• [GOAL OF THE EXERCISE]: Everything from the line with "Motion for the" to the end of the data below must be returned exactly as it is, and nothing besides.

• [RAW DATA]:
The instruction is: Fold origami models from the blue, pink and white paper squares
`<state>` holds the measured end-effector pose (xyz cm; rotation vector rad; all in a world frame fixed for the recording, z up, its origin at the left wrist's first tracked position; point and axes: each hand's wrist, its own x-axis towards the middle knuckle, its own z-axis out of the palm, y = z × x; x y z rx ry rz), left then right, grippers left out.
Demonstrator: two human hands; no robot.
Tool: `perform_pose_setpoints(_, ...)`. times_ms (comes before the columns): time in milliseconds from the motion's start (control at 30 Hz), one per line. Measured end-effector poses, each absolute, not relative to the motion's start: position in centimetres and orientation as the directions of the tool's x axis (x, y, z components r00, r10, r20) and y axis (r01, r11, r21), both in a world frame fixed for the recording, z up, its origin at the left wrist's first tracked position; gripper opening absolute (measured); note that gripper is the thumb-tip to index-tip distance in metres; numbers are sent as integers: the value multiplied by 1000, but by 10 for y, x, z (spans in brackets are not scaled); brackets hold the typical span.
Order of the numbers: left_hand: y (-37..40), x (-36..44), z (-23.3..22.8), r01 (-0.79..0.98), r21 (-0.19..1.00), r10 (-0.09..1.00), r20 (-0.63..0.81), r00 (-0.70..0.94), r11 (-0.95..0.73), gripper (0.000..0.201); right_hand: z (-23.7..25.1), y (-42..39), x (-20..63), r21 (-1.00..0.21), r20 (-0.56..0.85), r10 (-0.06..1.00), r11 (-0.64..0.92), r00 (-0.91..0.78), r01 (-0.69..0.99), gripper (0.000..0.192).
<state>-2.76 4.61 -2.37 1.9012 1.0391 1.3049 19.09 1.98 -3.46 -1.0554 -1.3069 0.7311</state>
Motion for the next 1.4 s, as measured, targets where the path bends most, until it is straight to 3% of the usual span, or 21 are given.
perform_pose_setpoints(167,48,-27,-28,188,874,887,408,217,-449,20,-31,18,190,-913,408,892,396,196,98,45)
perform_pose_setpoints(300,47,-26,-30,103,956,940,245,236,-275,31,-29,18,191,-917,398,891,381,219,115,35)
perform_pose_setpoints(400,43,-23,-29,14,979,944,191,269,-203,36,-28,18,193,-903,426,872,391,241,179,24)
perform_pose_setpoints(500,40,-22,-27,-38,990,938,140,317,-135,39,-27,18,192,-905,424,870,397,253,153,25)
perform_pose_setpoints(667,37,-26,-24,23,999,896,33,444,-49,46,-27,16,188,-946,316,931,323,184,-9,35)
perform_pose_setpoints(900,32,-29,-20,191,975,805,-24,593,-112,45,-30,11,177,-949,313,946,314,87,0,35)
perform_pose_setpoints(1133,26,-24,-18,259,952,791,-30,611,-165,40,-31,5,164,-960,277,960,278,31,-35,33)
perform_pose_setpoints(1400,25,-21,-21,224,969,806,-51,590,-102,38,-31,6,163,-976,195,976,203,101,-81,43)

• [FINISHED TASK]:
Motion for the next 1.4 s, as measured, targets where the path bends most, until it is straight to 3% of the usual span, or 21 are given.
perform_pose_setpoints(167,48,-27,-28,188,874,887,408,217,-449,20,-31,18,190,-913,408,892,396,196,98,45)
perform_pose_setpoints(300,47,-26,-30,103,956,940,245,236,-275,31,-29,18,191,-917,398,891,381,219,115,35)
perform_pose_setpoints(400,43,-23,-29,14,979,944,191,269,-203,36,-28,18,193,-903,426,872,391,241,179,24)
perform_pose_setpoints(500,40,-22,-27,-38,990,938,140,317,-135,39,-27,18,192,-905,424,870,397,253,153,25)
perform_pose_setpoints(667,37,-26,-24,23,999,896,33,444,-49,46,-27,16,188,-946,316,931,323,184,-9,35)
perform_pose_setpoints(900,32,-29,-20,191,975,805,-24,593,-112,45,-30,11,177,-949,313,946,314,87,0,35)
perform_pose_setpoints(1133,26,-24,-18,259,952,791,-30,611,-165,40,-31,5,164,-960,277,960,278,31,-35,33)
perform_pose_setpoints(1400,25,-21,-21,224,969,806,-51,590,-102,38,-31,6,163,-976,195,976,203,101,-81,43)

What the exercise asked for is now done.